The main purpose of AIST is to invest in research and development
of new and innovative information technologies to support and enhance the Earth
science capability. AIST focuses on creating mature technologies leading to
smaller, less resource-intensive and less expensive flight systems that can
be built quickly and efficiently, and on more-efficient ground-based processing
and modeling systems that improve the use of Earth science data.
The technologies selected include a statistical data mining and
machine learning toolkit whose development will enable scaling of global data
sets and integration of heterogeneous data sources to evaluate/predict the effects
of varying weather patterns on agricultural crop yields. A spatiotemporal data
mining tool will enable monitoring and modeling for multiple oceanographic objects,
such as river-based plume and harmful algae blooms.

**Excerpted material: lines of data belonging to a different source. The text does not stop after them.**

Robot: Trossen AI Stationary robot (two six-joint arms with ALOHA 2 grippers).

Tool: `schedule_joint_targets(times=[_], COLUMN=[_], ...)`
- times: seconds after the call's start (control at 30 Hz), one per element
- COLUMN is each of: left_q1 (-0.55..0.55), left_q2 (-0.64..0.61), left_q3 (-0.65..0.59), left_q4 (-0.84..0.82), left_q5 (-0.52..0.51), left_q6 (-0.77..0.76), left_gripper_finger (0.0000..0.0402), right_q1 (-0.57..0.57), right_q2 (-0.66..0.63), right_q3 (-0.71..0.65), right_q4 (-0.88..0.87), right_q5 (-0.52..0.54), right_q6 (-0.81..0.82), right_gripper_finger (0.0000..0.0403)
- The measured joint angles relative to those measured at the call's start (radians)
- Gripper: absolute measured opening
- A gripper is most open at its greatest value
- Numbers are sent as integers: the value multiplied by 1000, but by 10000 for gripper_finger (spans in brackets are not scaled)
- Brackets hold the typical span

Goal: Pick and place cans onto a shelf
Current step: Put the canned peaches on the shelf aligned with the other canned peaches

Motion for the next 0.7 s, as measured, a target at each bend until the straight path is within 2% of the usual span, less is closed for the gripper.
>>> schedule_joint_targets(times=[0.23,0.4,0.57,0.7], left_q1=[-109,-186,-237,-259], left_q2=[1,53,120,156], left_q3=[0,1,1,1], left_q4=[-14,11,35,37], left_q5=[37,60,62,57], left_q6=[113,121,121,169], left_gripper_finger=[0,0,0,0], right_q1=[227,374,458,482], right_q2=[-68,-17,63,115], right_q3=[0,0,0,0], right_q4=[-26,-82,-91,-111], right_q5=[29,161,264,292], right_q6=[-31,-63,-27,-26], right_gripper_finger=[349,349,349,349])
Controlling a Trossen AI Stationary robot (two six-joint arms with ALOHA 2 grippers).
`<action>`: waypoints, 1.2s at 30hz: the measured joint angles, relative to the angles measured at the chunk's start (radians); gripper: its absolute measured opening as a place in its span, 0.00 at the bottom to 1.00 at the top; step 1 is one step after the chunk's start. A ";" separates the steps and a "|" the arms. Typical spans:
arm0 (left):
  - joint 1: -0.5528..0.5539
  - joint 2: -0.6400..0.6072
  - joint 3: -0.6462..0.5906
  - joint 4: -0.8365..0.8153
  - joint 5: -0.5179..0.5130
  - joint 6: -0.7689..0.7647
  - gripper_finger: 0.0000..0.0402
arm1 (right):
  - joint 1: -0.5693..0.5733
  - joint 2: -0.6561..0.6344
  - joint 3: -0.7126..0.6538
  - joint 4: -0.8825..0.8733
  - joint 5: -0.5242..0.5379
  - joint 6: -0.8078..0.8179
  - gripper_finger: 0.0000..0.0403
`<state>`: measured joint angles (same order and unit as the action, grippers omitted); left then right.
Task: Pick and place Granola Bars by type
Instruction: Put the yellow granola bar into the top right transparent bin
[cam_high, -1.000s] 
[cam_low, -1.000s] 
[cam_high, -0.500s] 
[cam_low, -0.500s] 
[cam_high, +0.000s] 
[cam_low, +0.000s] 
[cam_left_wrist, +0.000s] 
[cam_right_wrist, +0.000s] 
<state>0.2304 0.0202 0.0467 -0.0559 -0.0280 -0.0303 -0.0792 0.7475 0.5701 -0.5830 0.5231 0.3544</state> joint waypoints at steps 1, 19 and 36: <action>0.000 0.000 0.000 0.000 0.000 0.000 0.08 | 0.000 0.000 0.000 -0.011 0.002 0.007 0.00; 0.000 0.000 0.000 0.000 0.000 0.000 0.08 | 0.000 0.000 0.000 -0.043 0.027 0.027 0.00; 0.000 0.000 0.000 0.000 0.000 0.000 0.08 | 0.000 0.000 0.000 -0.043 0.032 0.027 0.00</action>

Technologies to improve the utilization of large heterogeneous
data sets will also be developed. These include the modification of data compression
techniques for use as a data reduction method to create small summary data sets
that are substantially reduced in volume and complexity, and the wavelet analysis
of local information content in a data scene to intelligently select the density
of observations to use for weather and climate modeling.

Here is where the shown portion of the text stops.